Experts say Moderna didn’t produce data critical to assessing Covid-19 vaccine

Vaccine experts are cautioning against reading too much into Moderna's early trial results on its Covid-19 vaccine announced Monday. The company shared that in a small group, the vaccine seemed to generate an immune response similar to what has been observed in recovered Covid-19 patients — news that was followed by a surge in Moderna's stock valuation to $29 billion. But experts say large gaps of information are still missing. For instance, only eight participants saw the desired immune response, but 45 people were recruited to the Phase 1 trial — what happened to the others? And why hasn't NIAID, which is partnering with Moderna on this vaccine, commented on the results? STAT's Helen Branswell breaks down these and other concerns from skeptics here.  

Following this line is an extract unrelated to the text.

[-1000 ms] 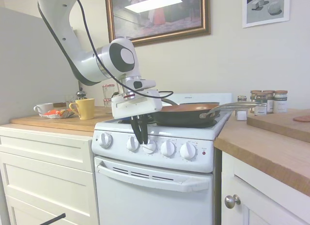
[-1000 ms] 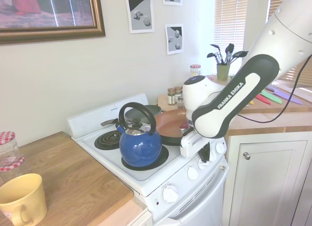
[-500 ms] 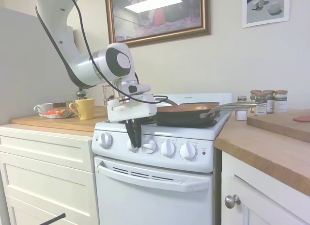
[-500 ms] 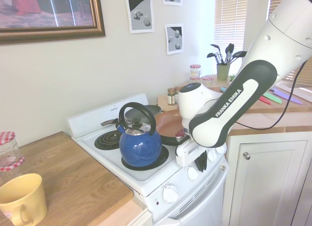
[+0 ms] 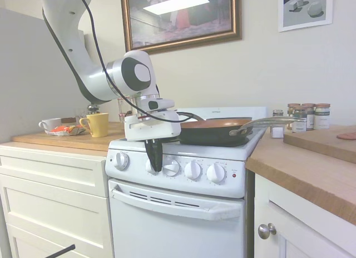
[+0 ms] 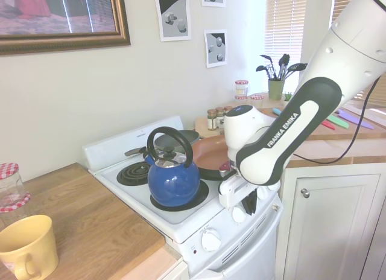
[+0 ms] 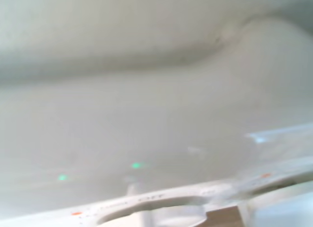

Here's what else is new with the Covid-19 crisis: 

  • Phlow, a company that has been awarded a $354 million federal grant to provide generics that are in short supply due to the pandemic, is led by an executive who has a dicey track record of helping the public, STAT's Ed Silverman writes. Phlow CEO Eric Edwards was previously at a company that jacked up the price of an opioid overdose antidote by more than 600% and received complaints from law enforcement officials for donating supplies of the drug that were nearing expiration. 
  • Lawmakers are once again scrutinizing issues related to health data privacy as tech companies roll out Covid-19 tools. But it remains to be seen whether Congress will be able to reach an agreement on how best to regulate data collected from digital contact tracing and other pandemic response efforts.
  • There are many lessons for health care workers fighting the current pandemic from the military, say the authors of a new STAT First Opinion, who are medical students who served in the armed forces. Along with leaving the safety of home and donning protective gear, those caring for Covid-19 patients are now facing a question "that has long bedeviled those in the military: How do I weigh the desire to serve against the risk of personal harm?" they write. 

Large study of Covid-19 patients in New York City shows trends among the seriously ill

A prospective study of 1,150 Covid-19 patients admitted to two New York City hospitals offers a glimpse into who experiences severe infection. More than 1 in 5 of these patients — who were followed for at least 28 days beginning in early March this year — became critically ill and nearly 80% of this group needed mechanical ventilation. Consistent with previous reporting, two-thirds of the critically ill patients were men, and the vast majority were older than 50 and had at least one chronic illness. Also consistent with data from other reports, those from non-white backgrounds were disproportionately affected: More than 60% of critically ill patients were Hispanic or Latino, while 19% were Black. As of April 28, 39% of the critically ill patients had died, while almost an equal amount still remained in hospital. Fewer than a quarter of these severely ill patients had been discharged.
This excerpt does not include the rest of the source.